If you swap opamps often, and are ok with leaving the lid open, then I always use an extra set of burson dips to go with the opamp i'm testing. The extra burson dips doesn't fit as tight and slide in and out super easy without causing too much wear.

 

[imran27]

If you swap opamps often, and are ok with leaving the lid open, then I always use an extra set of burson dips to go with the opamp i'm testing. The extra burson dips doesn't fit as tight and slide in and out super easy without causing too much wear.

DIP adapter on DIP socket on a DIP socket!

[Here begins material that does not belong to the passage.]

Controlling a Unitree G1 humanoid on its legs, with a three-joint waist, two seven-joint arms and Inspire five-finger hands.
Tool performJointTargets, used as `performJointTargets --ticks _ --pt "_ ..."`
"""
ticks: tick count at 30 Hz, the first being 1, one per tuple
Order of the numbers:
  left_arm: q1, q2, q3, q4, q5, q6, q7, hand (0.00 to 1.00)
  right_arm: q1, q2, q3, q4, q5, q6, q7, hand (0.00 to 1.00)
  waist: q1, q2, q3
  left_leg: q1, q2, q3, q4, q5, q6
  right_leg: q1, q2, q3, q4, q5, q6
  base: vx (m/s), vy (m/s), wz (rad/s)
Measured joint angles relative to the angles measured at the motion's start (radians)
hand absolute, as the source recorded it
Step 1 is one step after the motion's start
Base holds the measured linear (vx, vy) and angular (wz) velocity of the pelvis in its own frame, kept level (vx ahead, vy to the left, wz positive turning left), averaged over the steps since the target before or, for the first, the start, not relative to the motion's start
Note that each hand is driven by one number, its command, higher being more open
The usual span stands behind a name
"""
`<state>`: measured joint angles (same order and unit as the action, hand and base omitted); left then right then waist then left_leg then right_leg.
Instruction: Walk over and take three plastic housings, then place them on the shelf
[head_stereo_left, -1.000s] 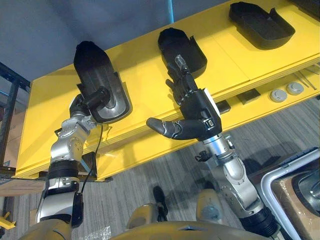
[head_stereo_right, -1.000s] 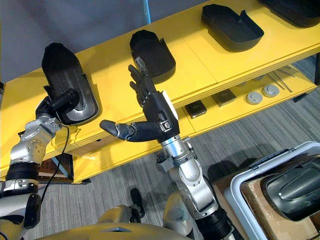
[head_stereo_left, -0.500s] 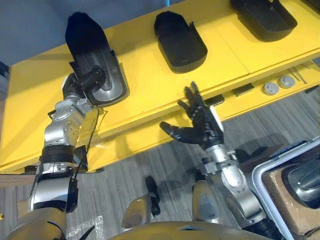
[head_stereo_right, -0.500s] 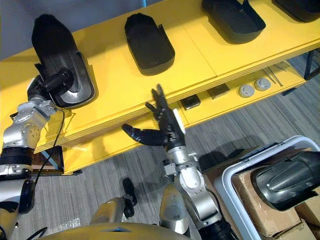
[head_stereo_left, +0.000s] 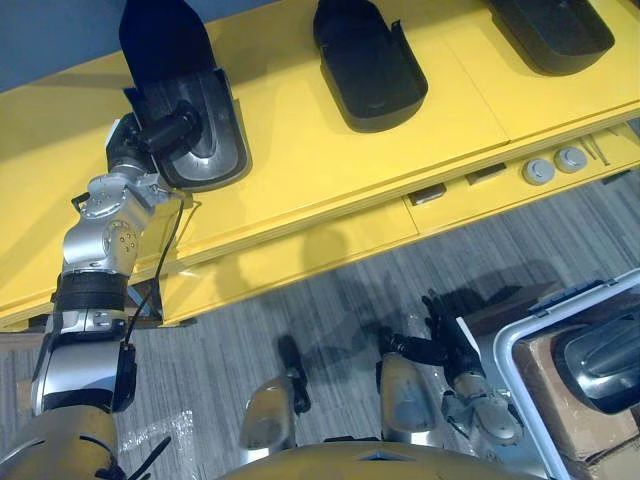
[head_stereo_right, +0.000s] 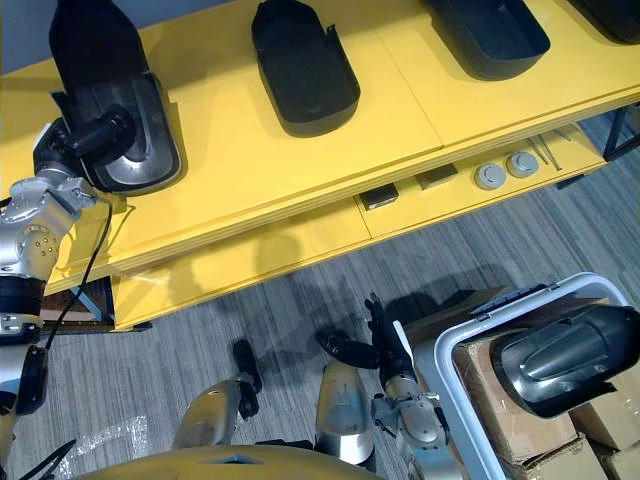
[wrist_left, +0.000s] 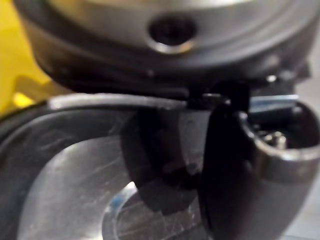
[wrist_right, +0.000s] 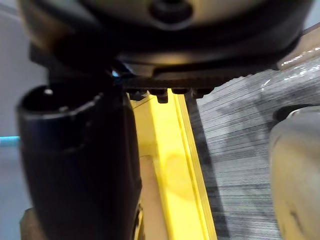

Too much stray inductance I suppose. This calls for a sure bypassing of V+/- pins

 

[raoultrifan]

Yes, of course, I'll probably use 10uF tantalum caps and 0.1uF or lower values as well. However, a very good explanation could be found here: http://www.seattlerobotics.org/encoder/jun97/basics.html. I'm also quoting some text from the above article, for a better understanding:

​

"The frequency of the ripple can have a role in choosing the capacitor value. Rule of thumb is the higher the frequency, the smaller the bypass capacitor you need. If you have very high frequency components in your circuit, you might consider a pair of capacitors in parallel. One with a large value, one with a small value. If you have very complex ripple, you may need to add several bypass capacitors. Each cap is targeting a slightly different frequency. You may even need to add a larger electrolytic cap in case the amplitude of the lower frequencies is too great. For example, the circuit on the right is using three different capacitor values in parallel. Each will respond better to different frequencies. The 4.7uF cap (C4) is used to catch larger voltage dips which are at relatively low frequencies. The cap C2 should be able to handle the midrange frequencies, and C3 will handle the higher frequencies. The frequency response of the capacitors is determined by their internal resistance and inductance."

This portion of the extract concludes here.